__What you will do__:
Provide only the number of lines in the records below that contain "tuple".

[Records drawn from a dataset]
+===+

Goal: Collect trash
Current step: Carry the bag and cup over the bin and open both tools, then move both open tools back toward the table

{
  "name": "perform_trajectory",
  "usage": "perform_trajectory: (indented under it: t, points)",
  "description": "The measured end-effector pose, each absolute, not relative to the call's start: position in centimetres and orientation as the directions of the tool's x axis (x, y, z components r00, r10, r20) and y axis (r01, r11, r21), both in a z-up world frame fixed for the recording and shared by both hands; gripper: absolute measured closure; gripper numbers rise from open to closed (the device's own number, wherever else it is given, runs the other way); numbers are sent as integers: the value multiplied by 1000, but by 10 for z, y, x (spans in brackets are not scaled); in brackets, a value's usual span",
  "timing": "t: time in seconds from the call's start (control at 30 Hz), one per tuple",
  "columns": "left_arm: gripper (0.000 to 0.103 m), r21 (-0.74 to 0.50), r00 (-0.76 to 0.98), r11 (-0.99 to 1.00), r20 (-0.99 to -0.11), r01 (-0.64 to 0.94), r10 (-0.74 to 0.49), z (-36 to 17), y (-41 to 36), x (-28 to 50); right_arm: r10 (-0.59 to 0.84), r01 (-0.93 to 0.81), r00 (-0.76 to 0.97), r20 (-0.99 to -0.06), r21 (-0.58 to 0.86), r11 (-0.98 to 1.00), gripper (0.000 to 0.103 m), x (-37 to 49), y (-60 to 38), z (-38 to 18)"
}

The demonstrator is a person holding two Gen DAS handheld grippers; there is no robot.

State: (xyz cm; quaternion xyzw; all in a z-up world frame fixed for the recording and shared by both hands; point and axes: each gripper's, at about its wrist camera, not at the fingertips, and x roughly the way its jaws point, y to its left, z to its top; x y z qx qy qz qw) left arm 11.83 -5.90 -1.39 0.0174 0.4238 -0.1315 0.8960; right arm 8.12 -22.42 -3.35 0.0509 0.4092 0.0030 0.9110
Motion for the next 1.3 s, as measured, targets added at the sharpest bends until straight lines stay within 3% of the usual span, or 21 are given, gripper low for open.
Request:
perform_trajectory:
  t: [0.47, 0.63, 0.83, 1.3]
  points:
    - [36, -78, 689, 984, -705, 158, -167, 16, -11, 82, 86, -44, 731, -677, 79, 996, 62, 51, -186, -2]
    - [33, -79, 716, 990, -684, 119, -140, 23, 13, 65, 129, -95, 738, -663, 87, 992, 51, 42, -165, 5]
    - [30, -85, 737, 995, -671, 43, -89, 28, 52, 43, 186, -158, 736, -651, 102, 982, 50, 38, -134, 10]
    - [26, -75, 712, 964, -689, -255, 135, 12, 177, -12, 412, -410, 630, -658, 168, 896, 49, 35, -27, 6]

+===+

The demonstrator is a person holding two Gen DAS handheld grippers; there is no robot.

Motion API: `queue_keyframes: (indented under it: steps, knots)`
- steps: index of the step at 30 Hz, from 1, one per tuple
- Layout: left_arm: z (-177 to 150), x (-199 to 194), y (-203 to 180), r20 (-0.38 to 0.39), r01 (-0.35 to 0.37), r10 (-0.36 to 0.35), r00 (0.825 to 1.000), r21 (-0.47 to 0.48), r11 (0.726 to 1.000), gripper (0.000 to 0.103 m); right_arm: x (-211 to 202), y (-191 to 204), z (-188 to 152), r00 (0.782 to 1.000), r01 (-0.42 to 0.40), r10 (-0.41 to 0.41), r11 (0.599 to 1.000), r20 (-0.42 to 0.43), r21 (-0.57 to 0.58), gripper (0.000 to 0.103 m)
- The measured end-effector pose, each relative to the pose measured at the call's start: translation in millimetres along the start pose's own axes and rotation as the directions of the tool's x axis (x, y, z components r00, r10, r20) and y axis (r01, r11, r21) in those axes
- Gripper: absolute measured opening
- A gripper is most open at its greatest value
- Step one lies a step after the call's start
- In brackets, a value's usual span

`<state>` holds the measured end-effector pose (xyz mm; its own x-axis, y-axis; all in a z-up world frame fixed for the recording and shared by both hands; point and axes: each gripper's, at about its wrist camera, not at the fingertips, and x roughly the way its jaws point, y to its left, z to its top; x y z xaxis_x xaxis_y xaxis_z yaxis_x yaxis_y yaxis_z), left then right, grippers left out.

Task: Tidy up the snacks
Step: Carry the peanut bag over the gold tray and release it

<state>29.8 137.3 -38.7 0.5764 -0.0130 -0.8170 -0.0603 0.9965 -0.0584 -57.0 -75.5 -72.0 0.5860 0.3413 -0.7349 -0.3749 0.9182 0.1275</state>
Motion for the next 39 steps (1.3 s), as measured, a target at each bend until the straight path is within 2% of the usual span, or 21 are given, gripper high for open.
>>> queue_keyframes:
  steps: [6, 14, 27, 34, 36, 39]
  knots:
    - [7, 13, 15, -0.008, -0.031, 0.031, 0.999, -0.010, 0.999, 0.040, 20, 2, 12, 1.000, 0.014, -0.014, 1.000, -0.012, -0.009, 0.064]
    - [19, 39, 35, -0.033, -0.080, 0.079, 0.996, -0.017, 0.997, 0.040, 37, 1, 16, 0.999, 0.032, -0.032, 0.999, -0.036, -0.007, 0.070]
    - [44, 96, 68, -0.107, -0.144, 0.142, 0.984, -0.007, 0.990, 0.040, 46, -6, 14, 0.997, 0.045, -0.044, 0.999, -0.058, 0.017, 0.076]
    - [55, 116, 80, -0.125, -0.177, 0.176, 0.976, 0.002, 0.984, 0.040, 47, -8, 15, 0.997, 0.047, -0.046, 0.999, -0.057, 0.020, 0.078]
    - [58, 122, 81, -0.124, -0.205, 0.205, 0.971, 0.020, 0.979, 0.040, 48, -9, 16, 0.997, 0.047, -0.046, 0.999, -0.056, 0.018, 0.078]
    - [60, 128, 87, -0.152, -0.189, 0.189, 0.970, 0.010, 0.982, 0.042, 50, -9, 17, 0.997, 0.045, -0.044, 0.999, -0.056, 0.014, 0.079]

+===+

__Written response__:
2